═══ Data extract ═══

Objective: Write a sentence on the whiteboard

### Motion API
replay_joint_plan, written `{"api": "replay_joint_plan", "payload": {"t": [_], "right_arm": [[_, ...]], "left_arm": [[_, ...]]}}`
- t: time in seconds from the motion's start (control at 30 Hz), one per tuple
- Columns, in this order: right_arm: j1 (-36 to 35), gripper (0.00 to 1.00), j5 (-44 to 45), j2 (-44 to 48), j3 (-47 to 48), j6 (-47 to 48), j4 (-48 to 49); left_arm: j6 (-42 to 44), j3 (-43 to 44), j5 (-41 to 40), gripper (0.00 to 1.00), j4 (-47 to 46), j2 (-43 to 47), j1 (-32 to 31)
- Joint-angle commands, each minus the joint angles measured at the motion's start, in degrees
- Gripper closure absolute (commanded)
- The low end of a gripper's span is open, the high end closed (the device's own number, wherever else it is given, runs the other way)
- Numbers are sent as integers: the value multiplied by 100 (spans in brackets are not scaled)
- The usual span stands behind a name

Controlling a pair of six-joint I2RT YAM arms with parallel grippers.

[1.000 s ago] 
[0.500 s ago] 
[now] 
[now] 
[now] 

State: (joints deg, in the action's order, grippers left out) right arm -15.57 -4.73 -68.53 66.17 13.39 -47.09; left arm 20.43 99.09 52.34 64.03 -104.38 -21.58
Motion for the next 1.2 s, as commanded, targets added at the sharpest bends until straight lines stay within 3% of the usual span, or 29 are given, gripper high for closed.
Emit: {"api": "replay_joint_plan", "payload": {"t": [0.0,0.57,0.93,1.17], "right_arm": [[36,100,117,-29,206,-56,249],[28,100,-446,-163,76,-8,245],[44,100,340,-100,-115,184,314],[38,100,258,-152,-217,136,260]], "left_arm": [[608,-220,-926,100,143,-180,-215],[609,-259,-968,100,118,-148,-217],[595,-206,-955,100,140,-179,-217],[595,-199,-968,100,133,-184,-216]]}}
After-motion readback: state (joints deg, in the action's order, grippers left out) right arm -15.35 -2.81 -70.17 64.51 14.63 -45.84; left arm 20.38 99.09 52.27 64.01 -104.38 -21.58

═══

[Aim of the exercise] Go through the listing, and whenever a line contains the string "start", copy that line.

[Response area]
- t: time in seconds from the motion's start (control at 30 Hz), one per tuple
- Joint-angle commands, each minus the joint angles measured at the motion's start, in degrees

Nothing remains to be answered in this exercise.